# MK3 GTI VR6 Heater Core



## helminth (Oct 21, 2009)

It seems this would be a question of the "interior" variety...
While cruising down the highway today, I suddenly had a cabin full of steam and coolant dripping on my feet.
Heater core I'd imagine. The place I had my car towed to seems to think the same, not that they have had a chance to look at it thoroughly yet.
Is it safe to simply bypass it (in the engine compartment) until I can get a new one and get it fixed?
In the Bentley Repair Manual it states I'll need to discharge and recharge the A/C during the procedure for replacing the Heater Core. It also states that I would require special training and tools. Is this something I can't do, or is Bentley covering their arse?
Thank you for your time and insight.


----------



## a.cGOLF (Jun 30, 2008)

*Re: MK3 GTI VR6 Heater Core (helminth)*

Yes, there is a way to by pass it, when I bought my mk3, it had the heatercore by passed because like yours, it went out. Im not sure exactly how he by passed it but i think he just took the intake and outake tubes, from the engine bay and unhooked them from the heatercore with an L tube. To replace the heatercore it pretty much entails pulling the whole dashboard and just swapping it out. There are a ton of DIYs on it. Trust me, its not fun. but well worth it.
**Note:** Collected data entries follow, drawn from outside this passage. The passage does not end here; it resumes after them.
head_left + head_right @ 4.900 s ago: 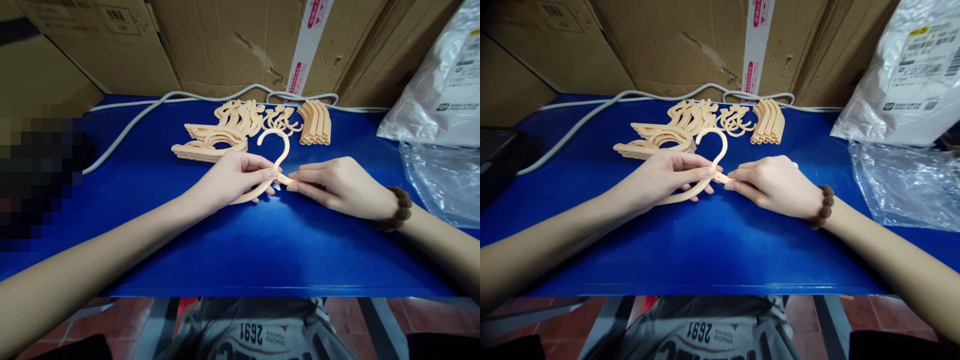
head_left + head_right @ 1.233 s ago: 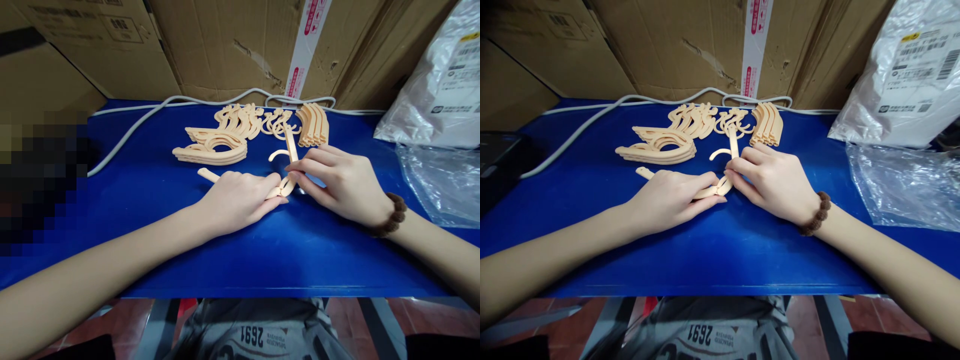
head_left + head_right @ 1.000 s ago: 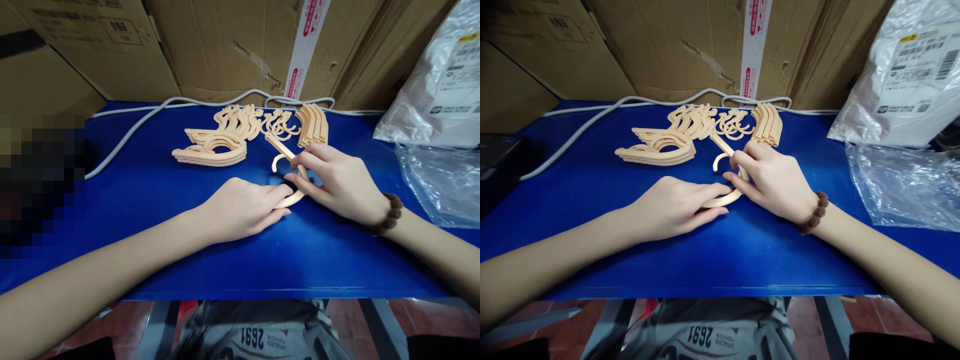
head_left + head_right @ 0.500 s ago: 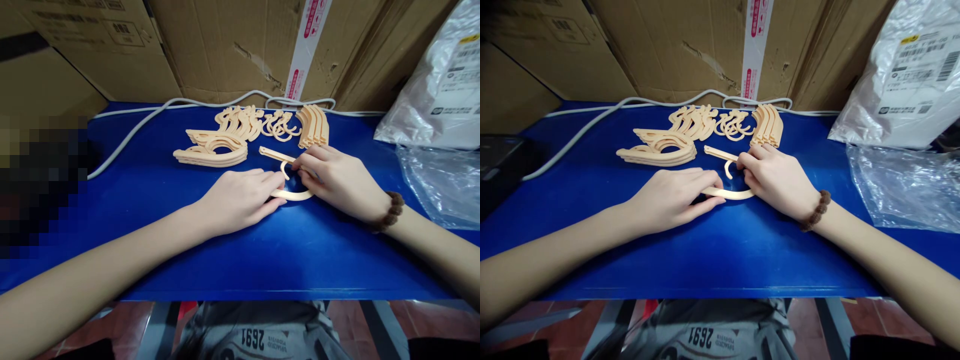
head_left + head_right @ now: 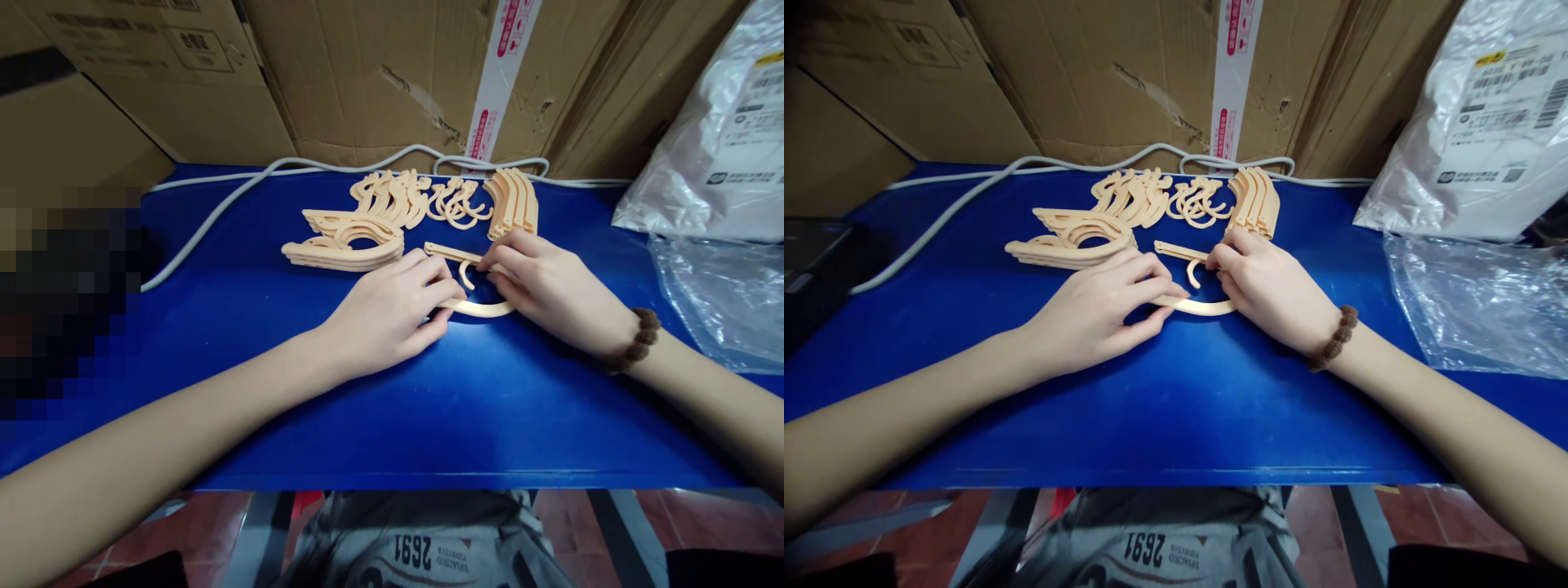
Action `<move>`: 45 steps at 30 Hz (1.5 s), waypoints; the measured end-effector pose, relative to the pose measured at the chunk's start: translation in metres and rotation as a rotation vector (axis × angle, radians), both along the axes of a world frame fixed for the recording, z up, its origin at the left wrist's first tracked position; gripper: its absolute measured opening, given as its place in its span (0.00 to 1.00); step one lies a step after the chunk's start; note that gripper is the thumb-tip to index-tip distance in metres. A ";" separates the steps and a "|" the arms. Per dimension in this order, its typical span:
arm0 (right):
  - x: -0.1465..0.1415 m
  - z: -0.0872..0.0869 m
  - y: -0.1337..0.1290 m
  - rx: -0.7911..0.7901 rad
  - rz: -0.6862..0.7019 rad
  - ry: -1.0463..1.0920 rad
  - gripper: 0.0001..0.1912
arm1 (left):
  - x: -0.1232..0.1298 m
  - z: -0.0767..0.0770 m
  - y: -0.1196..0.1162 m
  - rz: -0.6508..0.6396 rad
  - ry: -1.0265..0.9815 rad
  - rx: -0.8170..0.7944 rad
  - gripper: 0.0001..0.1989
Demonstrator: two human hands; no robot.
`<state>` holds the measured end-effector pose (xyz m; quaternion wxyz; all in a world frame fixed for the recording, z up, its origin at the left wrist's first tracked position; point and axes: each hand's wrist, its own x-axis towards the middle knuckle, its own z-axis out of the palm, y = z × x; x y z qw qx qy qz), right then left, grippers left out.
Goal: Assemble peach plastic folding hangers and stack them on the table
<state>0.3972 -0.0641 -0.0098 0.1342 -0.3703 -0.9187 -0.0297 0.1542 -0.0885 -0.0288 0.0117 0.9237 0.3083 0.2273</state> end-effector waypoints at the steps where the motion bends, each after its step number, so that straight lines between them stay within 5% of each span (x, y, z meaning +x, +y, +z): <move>1: 0.000 0.000 0.000 -0.002 0.002 0.001 0.16 | 0.000 0.000 0.000 -0.006 -0.003 -0.004 0.12; 19: -0.002 0.002 -0.002 0.047 -0.082 -0.138 0.13 | 0.001 -0.001 0.000 -0.021 -0.020 -0.069 0.11; 25: -0.006 0.004 -0.006 0.185 -0.043 -0.168 0.13 | -0.002 0.025 0.003 0.152 -0.143 -0.069 0.12; 29: -0.014 0.006 -0.016 0.207 0.065 -0.113 0.14 | -0.019 0.054 0.029 0.443 -0.200 -0.138 0.13; 32: -0.019 0.003 -0.023 0.170 0.176 -0.087 0.16 | -0.038 0.063 0.065 0.609 -0.152 -0.162 0.14; 38: -0.024 -0.004 -0.025 0.101 0.258 -0.007 0.16 | -0.063 0.046 0.135 0.782 -0.166 -0.357 0.02; 45: -0.023 -0.004 -0.024 0.149 0.271 -0.026 0.16 | -0.059 0.032 0.167 0.845 -0.124 -0.512 0.14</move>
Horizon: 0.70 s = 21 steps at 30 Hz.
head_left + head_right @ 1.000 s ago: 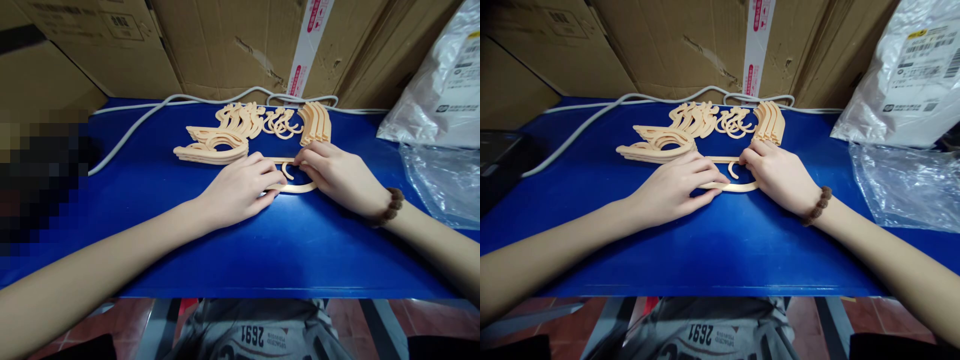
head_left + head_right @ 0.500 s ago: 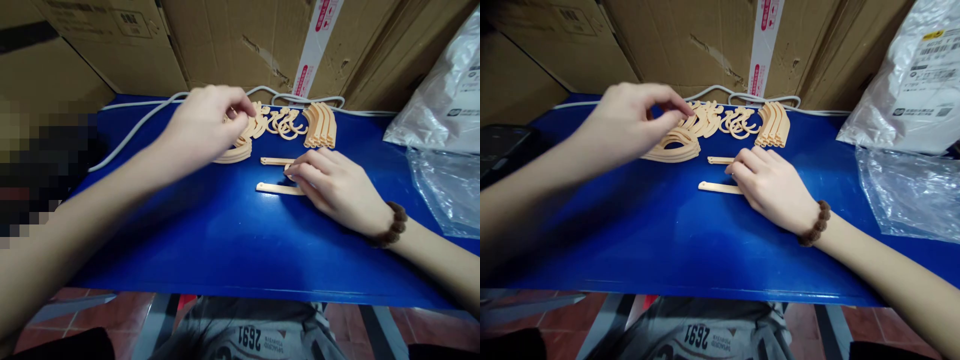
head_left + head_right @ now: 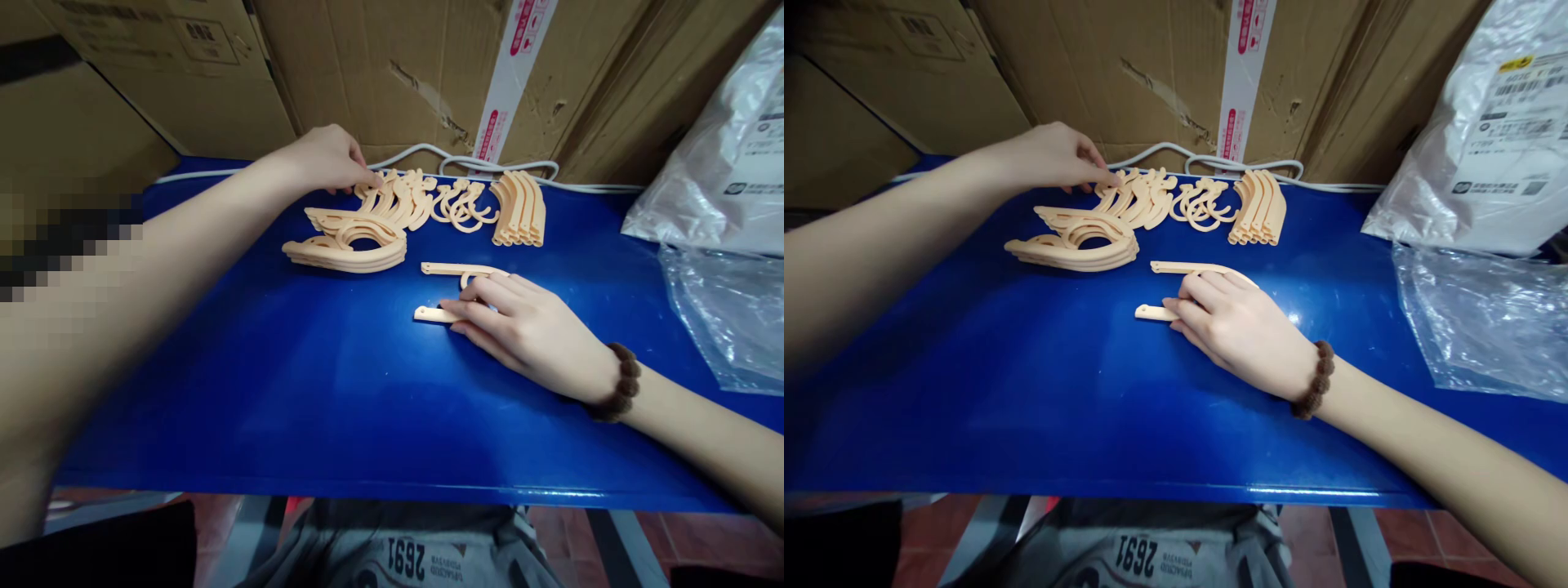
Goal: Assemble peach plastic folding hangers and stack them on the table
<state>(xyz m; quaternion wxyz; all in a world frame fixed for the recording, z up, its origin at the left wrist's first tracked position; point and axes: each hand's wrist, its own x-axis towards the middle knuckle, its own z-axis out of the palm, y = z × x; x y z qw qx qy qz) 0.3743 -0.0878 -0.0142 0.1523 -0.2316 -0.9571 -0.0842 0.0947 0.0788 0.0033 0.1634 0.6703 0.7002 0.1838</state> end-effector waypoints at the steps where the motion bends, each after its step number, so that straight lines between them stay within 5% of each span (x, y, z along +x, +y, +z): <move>1: 0.000 0.000 0.000 0.001 -0.001 0.000 0.16 | 0.001 -0.001 0.003 0.011 0.007 -0.008 0.14; 21: -0.001 -0.002 0.001 -0.065 -0.031 -0.067 0.17 | -0.003 -0.005 0.032 0.036 -0.182 -0.091 0.21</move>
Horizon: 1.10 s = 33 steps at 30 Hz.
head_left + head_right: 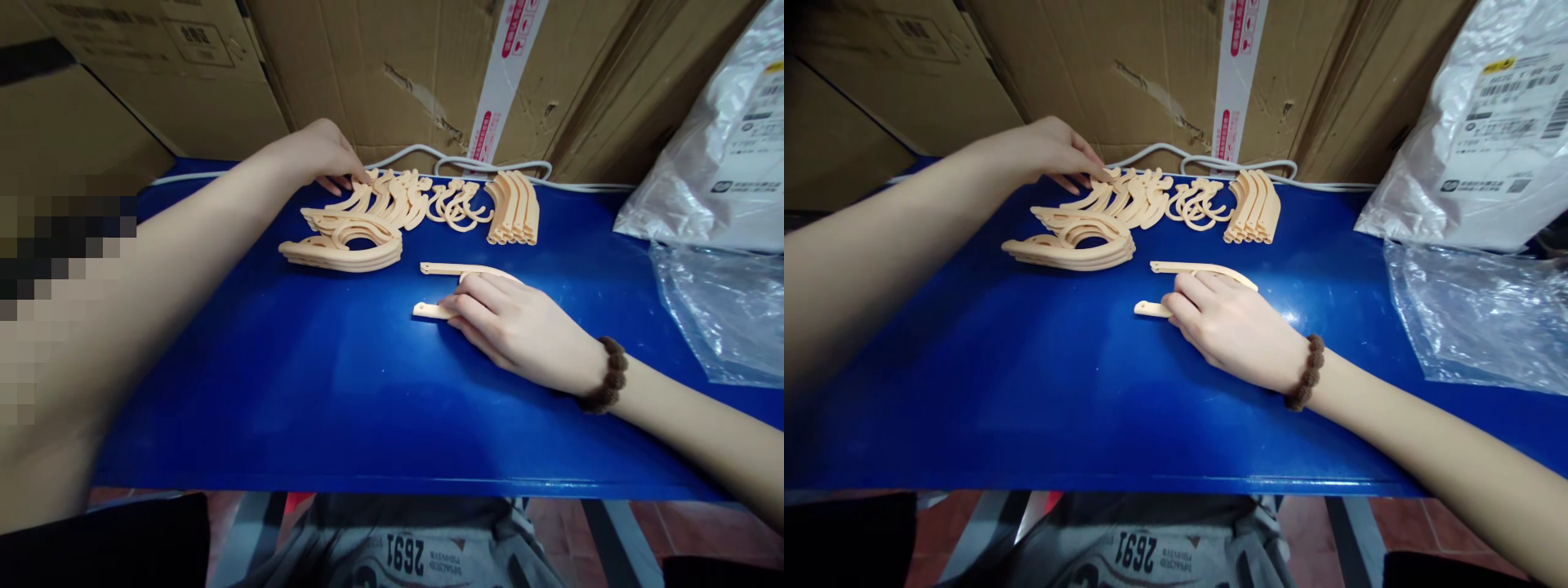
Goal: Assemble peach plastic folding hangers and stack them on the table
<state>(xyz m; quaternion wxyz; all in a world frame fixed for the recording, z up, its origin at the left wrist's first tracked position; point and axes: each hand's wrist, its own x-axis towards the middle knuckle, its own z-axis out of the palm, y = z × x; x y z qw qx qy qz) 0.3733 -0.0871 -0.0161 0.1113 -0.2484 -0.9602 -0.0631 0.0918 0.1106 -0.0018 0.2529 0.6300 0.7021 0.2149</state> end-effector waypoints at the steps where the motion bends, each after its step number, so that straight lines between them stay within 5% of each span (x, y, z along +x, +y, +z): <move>1: 0.000 0.000 0.000 0.007 0.006 -0.004 0.16 | 0.001 0.000 -0.002 0.013 -0.010 0.015 0.20; 6: 0.000 0.001 0.001 0.060 0.022 -0.056 0.14 | 0.008 0.008 -0.021 0.007 -0.130 0.174 0.16; 12: 0.000 0.003 -0.002 0.113 0.000 -0.064 0.15 | 0.023 0.045 -0.062 -0.081 -0.315 0.553 0.04; 16: 0.002 0.002 -0.004 0.093 0.011 -0.072 0.15 | 0.042 0.058 -0.107 -0.268 -0.326 0.695 0.02; 19: 0.003 0.002 -0.005 0.112 0.032 -0.091 0.14 | 0.056 0.050 -0.149 -0.312 -0.229 0.643 0.05; 23: 0.004 0.003 -0.006 0.051 0.047 -0.082 0.13 | 0.061 0.026 -0.188 -0.439 -0.147 0.478 0.26; 33: 0.008 0.005 -0.004 0.076 -0.053 -0.045 0.14 | 0.046 0.000 -0.195 -0.647 0.032 0.257 0.21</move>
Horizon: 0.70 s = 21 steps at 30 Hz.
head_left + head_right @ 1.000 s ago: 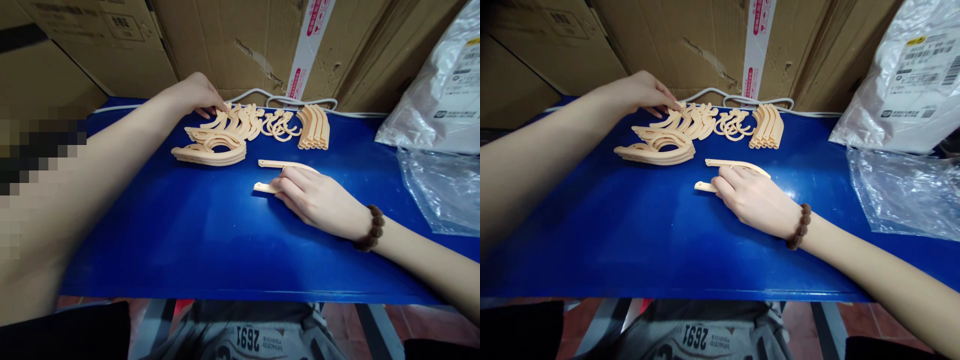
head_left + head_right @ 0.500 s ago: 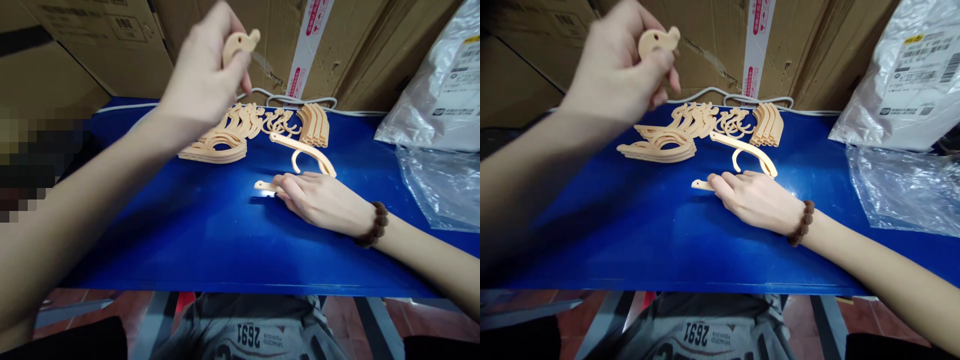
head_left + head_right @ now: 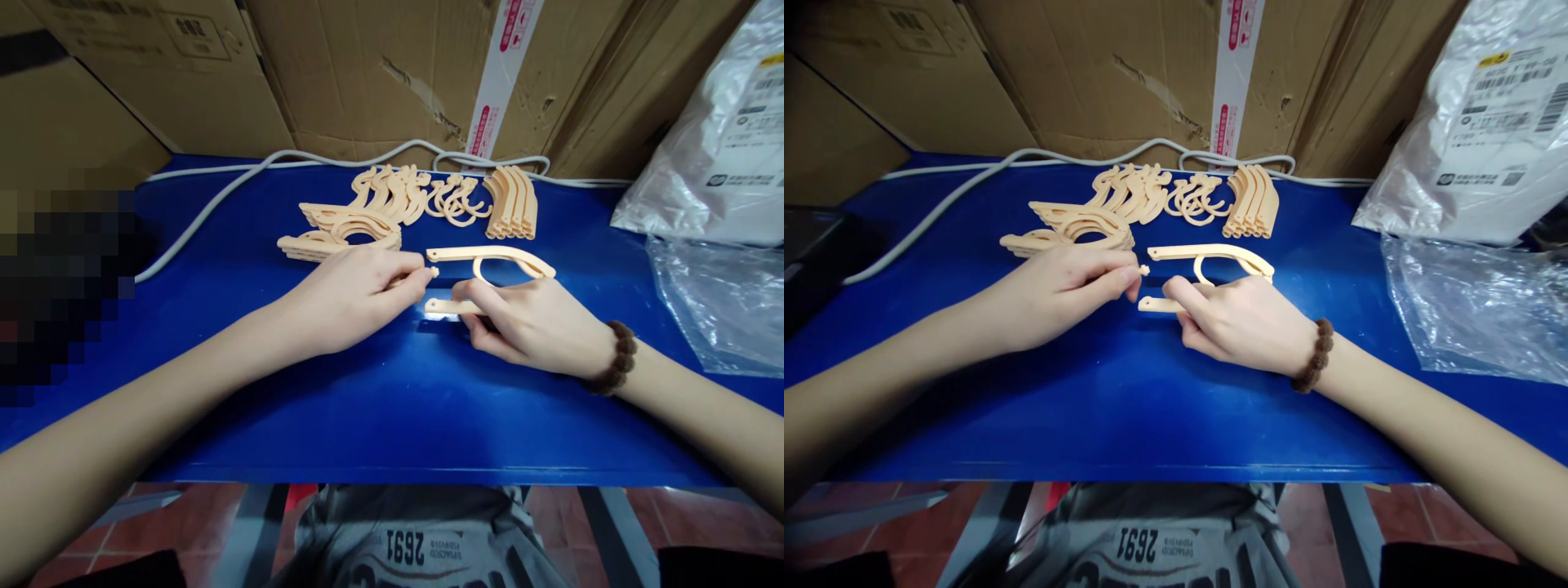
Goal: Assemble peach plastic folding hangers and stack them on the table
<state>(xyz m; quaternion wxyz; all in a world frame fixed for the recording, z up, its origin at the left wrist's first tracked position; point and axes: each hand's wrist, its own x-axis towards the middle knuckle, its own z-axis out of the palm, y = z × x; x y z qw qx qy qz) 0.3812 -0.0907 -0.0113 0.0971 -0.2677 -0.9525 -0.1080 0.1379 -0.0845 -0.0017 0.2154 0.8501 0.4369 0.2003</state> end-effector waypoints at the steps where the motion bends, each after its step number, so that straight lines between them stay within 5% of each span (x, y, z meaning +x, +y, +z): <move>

Best of luck!


----------



## helminth (Oct 21, 2009)

*Re: MK3 GTI VR6 Heater Core (a.cGOLF)*

Thank you for the info.
I have directions on how to get it done from the Bentley Manual.
I'll poke around and see if there is a better hands-on since the directions I have mention discharging and recharging the A/C system.


----------



## helminth (Oct 21, 2009)

*Re: MK3 GTI VR6 Heater Core (helminth)*

Google > Me
http://vincewaldon.com/index.p...id=28
http://forums.motivemag.com/zerothread?id=4435834
http://forums.vwvortex.com/zerothread?id=4031574


----------



## sunofernest (Nov 2, 2009)

*Re: MK3 GTI VR6 Heater Core (helminth)*

MacGyver something to connect the two tubes that went into the heater core and drive it until you have a WHOLE weekend to fix it. It's annoying and I kept taking breaks, maybe you have more patience than me and can finish it all at once.


----------



## waabaah (Jun 24, 2006)

*Re: MK3 GTI VR6 Heater Core (sunofernest)*

please hide your hammer and chisel in a lockable chest


----------